A las seis y media, otras familias llegaban para retratar el momento. El Jorge Chávez viejo, ese que tantos despreciaron por pequeño, por congestionado, por ruidoso, se estaba revelando como un símbolo. Un espacio que formaba parte de la historia de la capital.
No eran pocos los que, sin tener vuelos ni compromisos, se acercaban solo para registrar su último paseo por la vieja terminal. Algunos grababan cada paso con el celular, desde el ingreso por la avenida Faucett hasta el patio de comidas. Como si quisieran dejar constancia, en una imagen, de algo que está por desaparecer.
A las siete de la noche, Carlos García, de Lima, llegó con una cámara en mano. “Yo de pequeño he viajado bastante. Estamos aquí para darle la despedida”, dijo. Su último viaje fue para despedir a su abuelita en Tarapoto. “Tal vez es un recuerdo triste, pero es parte de la vida”. Recordó también su infancia: “Cuando tenía 5 añitos, en 1985, me emocionó ver cómo salían los aviones, cómo aumentaban su velocidad”. Ese mismo vértigo, hoy, era nostalgia.
Otros, como Rubén Bartra, abogado y viajero frecuente, lo vivían con optimismo: “Todo cambio es por algo nuevo, positivo. Perú está en el ojo del mundo. Conozco Sudamérica, conozco El Dorado, conozco Barajas. Es interesante —este nuevo aeropuerto—”.
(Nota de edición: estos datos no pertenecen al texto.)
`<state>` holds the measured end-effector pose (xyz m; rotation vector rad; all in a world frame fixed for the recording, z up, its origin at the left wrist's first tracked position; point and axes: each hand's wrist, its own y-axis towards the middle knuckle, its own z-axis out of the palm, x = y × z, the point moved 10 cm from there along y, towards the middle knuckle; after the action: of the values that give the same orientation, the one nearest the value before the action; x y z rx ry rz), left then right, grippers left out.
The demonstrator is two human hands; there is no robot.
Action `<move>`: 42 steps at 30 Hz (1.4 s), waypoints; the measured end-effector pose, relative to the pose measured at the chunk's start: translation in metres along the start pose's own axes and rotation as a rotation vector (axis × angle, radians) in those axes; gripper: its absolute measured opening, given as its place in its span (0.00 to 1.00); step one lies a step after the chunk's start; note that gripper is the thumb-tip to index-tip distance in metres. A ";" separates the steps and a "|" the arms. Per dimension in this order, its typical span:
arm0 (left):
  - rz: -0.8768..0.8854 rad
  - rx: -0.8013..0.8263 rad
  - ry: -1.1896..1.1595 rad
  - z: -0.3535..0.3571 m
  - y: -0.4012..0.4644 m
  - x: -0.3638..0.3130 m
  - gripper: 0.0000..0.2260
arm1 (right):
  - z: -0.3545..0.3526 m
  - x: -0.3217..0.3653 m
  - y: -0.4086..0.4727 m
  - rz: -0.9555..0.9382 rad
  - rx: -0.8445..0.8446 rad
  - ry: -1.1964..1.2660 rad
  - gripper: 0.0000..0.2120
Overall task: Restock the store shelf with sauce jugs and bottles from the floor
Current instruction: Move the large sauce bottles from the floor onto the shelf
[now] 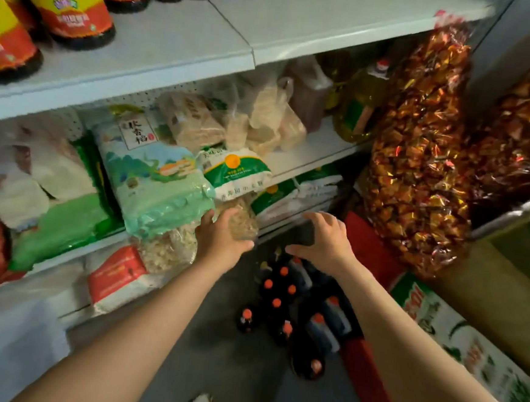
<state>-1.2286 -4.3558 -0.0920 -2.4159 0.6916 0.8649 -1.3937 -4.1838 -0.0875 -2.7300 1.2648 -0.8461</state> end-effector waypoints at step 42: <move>-0.081 0.729 -0.723 0.508 0.216 0.482 0.36 | 0.639 -0.282 0.118 0.267 -0.253 0.709 0.33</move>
<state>-1.2554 -4.3648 -0.8241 -1.3479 0.4906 1.1117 -1.3182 -4.1933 -0.7921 -2.3950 1.8966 -1.8146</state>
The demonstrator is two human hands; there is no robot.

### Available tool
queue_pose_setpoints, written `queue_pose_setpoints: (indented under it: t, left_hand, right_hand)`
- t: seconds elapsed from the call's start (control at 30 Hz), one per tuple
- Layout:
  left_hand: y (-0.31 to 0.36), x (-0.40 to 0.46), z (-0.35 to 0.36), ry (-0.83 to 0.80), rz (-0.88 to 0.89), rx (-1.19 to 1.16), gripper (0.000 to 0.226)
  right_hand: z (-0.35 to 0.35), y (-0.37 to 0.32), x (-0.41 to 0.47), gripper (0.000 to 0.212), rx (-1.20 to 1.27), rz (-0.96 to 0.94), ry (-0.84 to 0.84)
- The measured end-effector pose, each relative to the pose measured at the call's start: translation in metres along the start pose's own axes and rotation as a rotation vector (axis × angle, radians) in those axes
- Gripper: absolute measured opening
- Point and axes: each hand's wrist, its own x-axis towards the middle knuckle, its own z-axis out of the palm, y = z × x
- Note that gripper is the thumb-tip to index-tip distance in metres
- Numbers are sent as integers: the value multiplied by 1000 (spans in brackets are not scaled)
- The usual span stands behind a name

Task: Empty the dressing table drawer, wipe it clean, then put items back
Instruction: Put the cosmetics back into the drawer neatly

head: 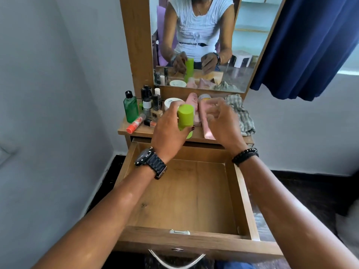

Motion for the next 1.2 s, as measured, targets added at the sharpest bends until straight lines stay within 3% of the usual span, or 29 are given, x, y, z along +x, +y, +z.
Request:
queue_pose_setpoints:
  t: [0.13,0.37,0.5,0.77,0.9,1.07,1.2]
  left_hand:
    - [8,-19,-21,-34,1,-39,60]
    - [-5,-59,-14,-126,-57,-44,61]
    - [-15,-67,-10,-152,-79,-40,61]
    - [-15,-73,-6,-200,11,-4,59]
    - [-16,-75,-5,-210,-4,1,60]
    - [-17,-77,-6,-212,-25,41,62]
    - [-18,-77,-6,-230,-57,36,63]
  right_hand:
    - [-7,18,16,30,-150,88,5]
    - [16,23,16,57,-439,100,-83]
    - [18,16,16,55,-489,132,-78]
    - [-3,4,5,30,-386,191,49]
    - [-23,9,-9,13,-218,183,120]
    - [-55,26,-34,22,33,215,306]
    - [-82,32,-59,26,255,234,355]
A las 10:30 de la noche, la empresa operadora, Lima Airport, organizó una ceremonia de cierre. El Jorge Chávez de la Av. Faucett, ese aeropuerto inaugurado en 1965, que fue testigo de reencuentros, despedidas, migraciones masivas, cumplió su función hasta el final.
Este último 31 de mayo y la primera hora del 1 de junio, que cerró el aeropuerto, se programaron más de 230 vuelos para despegar desde el viejo terminal. Entre los últimos que fueron operados estaban uno con destino a Santiago de Chile y Los Ángeles, y otro proveniente de Iquitos. Después de ellos, el silencio y operaciones del terminal quedaron para la memoria.
Casi a las 12:30 a.m. de hoy, las luces del aeropuerto Jorge Chávez se apagaron. Gritos de alegría y aplausos cubrieron toda la terminal aérea. Una era había acabado: la oscuridad se convirtió en el símbolo perfecto de ello. Mientras los pasajeros celebraban este hito, los trabajadores caminaban con mayor prisa mientras movilizaban paquetes de la mudanza.

En un acto simbólico, dentro de la sala general de embarque del aeropuerto, Juan José Salmón, gerente de Lima Airport Partners, también lideró un apagón a través de un botón. Él, junto a decenas de trabajadores, celebró el hecho.
Mientras todo eso sucedía, y era retransmitido a través de una gran pantalla colocada en el sector de llegadas internacionales, varios pasajeros —en su mayoría turistas extranjeros— llegaban confundidos al aeropuerto. La zona de check-in lucía vacía y las pantallas no emitían mensajes. En las entradas les informaban que ya no había atención y que debían trasladarse al nuevo aeropuerto. Muchos, sin entender a qué se debía, decidían buscar a la policía.
Sobre ellos, en el segundo nivel de la terminal, las oficinas vacías de las aerolíneas y otras empresas eran la clara muestra de la mudanza, mientras que en el patio de comidas los trabajadores se apresuraban a recoger las mesas, sillas y otros muebles para dejar liberada la zona.

En los exteriores, ante el inminente cierre, los taxistas bajaban sus ofertas para cerrar el día, mientras que los pasajeros que se retiraban se disponían a tomarse las últimas fotos en el lugar. Poco después, no quedó más. El antiguo terminal pasaba a la pausa permanente.
Hoy, en la historia de la ciudad, hay un nuevo aeropuerto. Pero el Jorge Chávez viejo ya es parte de la historia. Y como todo lo que se va, se queda un poco con nosotros.